▶ [What the task asks]: Would you copy exactly the lines in the data below from the one that has "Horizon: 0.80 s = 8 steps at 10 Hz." through the one that has "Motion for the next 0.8", dropping any pictures?

Stored data entries

>>>>

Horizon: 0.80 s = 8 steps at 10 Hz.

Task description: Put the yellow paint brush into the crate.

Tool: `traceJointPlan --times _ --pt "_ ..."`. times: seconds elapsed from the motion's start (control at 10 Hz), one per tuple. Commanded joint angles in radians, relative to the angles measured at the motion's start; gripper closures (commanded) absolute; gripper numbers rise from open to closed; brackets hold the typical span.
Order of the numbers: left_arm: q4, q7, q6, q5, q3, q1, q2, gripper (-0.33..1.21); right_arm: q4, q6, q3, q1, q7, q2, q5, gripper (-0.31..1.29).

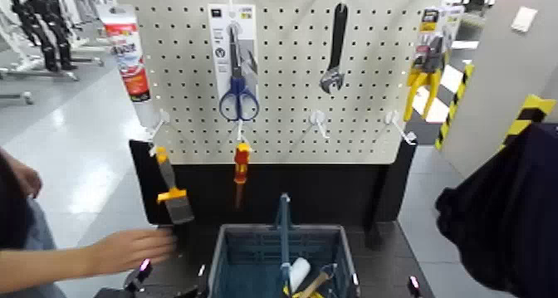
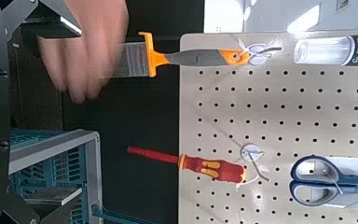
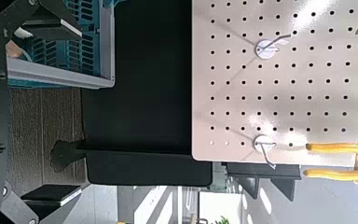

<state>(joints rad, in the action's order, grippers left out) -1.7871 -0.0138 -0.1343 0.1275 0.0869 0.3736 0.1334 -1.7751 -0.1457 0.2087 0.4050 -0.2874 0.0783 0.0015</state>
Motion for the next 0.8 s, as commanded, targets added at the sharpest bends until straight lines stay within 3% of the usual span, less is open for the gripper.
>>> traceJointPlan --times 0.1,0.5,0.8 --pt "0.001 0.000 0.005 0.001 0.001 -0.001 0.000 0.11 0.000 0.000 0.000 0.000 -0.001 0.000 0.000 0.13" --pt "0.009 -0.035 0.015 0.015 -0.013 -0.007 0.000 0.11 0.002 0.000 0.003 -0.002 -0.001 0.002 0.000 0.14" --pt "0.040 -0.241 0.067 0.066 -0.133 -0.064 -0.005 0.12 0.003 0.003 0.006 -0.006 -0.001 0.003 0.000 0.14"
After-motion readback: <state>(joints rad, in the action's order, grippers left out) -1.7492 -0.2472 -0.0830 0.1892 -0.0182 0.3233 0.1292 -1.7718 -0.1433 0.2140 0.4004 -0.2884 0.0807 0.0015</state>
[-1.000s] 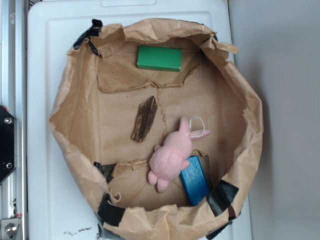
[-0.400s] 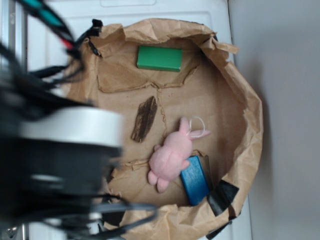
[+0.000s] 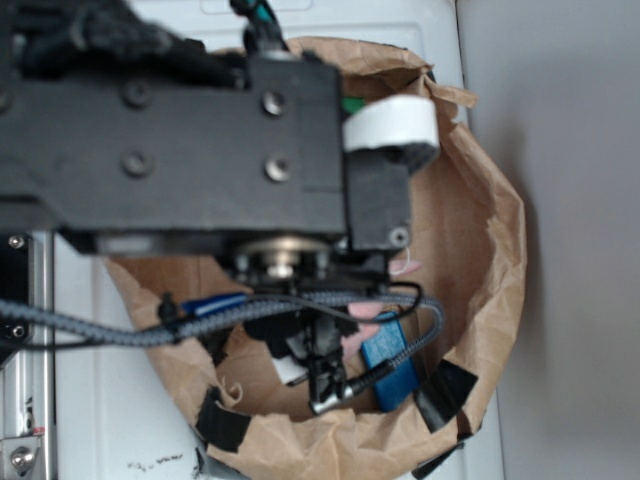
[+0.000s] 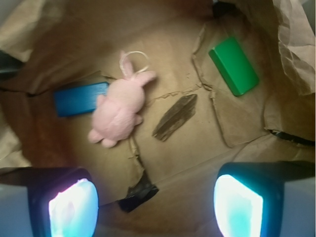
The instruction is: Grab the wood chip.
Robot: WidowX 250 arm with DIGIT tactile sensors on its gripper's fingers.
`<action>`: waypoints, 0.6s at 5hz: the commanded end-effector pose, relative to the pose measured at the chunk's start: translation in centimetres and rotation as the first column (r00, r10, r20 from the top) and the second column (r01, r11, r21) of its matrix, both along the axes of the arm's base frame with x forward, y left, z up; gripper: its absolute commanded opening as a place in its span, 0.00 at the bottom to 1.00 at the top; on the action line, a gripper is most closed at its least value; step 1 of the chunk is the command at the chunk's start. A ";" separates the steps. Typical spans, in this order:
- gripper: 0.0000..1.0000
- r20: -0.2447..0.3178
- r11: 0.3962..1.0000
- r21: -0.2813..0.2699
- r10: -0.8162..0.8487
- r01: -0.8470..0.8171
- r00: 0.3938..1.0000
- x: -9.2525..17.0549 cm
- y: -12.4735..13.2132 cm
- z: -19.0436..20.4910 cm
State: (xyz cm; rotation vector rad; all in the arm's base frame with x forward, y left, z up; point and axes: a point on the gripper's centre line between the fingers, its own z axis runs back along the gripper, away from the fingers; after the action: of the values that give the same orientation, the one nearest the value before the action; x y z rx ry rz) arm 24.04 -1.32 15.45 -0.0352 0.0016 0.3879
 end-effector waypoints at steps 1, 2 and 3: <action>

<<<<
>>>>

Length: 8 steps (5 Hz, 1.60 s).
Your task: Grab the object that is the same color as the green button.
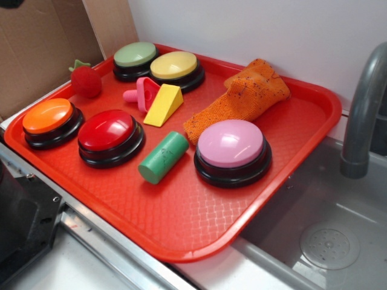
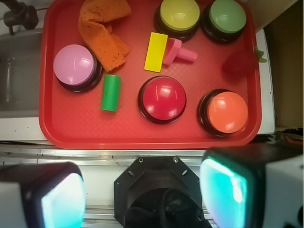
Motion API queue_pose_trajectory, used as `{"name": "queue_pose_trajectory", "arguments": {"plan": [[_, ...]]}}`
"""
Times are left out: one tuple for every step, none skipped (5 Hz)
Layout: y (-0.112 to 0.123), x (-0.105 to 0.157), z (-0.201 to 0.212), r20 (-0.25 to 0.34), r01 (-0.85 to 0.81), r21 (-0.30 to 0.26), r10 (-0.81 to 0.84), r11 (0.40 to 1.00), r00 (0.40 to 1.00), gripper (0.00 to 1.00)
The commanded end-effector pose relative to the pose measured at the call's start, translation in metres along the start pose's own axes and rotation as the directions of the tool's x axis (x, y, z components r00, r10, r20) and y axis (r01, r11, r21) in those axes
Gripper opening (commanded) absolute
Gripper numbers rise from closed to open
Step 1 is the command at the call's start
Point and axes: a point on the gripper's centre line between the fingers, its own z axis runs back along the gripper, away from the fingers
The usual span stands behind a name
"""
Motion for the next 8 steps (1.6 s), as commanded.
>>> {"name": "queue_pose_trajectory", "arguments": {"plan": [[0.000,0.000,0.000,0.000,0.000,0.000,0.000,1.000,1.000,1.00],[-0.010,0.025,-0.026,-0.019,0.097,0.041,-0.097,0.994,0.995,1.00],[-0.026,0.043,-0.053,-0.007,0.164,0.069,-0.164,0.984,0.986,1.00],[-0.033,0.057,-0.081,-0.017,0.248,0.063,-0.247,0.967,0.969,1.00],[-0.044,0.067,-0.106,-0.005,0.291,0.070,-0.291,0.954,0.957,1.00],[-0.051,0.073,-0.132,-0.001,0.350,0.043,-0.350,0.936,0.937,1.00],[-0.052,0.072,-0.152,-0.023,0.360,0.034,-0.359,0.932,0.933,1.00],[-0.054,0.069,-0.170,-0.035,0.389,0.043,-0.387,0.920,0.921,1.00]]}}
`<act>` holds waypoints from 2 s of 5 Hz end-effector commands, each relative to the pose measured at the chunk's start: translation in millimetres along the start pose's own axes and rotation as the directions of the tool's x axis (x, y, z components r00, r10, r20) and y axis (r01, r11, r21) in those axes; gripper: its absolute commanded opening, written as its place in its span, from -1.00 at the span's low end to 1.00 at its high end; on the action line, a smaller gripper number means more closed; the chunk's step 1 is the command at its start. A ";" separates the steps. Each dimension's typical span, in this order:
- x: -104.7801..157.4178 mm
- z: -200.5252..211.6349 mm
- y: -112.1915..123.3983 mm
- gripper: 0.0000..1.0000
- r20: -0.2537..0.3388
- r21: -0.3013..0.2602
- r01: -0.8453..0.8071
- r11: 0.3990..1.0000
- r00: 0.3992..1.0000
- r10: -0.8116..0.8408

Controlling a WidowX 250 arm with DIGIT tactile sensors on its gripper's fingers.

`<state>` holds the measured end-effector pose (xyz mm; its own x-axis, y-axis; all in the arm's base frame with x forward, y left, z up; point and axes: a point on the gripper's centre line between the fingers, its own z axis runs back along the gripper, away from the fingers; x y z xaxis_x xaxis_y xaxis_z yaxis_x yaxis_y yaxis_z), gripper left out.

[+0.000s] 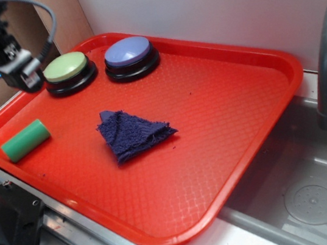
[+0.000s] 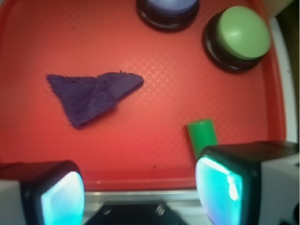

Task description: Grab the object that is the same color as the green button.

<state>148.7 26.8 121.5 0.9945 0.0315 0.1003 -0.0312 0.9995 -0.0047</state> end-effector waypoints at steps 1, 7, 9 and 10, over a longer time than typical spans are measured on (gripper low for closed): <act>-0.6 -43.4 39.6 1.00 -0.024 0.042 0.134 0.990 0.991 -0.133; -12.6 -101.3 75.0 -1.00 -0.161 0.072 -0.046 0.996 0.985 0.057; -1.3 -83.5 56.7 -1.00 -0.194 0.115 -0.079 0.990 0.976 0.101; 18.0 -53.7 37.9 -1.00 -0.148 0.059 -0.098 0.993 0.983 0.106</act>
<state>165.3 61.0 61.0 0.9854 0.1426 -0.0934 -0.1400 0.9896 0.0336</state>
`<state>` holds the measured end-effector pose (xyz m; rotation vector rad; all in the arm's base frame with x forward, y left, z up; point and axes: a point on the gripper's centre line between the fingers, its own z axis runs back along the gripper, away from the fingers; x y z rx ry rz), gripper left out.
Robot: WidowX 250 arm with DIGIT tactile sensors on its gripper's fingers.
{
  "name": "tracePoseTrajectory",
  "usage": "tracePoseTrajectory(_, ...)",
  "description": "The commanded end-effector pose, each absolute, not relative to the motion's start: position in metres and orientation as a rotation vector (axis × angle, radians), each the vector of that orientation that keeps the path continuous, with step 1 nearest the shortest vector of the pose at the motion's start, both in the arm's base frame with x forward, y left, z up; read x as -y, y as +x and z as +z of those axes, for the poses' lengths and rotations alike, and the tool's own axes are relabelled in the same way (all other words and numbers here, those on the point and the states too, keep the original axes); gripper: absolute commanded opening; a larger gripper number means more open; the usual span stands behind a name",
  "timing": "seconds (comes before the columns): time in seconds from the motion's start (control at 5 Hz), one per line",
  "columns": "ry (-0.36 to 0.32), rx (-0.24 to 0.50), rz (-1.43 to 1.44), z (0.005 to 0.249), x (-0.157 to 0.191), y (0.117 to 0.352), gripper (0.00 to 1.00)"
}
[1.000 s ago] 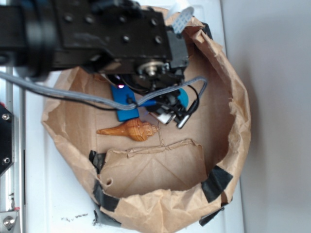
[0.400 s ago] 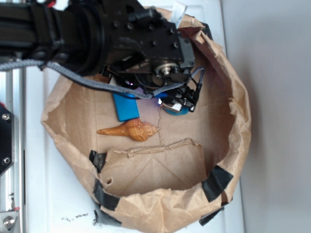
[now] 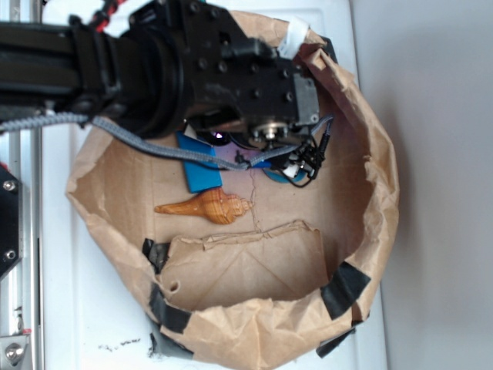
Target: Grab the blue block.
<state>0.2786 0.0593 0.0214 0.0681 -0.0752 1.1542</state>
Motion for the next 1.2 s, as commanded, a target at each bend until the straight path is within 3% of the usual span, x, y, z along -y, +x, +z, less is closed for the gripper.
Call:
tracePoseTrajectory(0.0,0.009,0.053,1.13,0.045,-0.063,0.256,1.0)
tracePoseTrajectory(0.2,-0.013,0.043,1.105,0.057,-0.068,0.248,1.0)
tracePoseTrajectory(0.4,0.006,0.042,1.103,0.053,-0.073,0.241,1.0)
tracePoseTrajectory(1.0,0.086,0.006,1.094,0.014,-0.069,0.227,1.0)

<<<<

▶ [Answer below]:
Horizon: 0.80 s = 8 steps at 10 Hz.

Task description: Put the yellow paint brush into the crate.

Tool: `traceJointPlan --times _ --pt "_ ..."`. times: seconds elapsed from the motion's start (control at 10 Hz), one per tuple. Commanded joint angles in radians, relative to the angles measured at the motion's start; gripper closures (commanded) absolute; gripper numbers rise from open to closed; brackets hold the typical span.
Order of the numbers: left_arm: q4, q7, q6, q5, q3, q1, q2, gripper (-0.33..1.21); right_arm: q4, q6, q3, q1, q7, q2, q5, gripper (-0.31..1.29).


<state>(joints rad, in the action's order, grippers left out) -1.7871 -0.0138 -0.1343 0.1275 0.0869 0.3736 0.1334 -1.7751 -0.1457 0.2087 0.4050 -0.2874 0.0783 0.0015</state>
Motion for the next 0.8 s, as commanded, targets added at the sharpest bends until straight lines stay within 3% of the usual span, less is open for the gripper.

This response is done.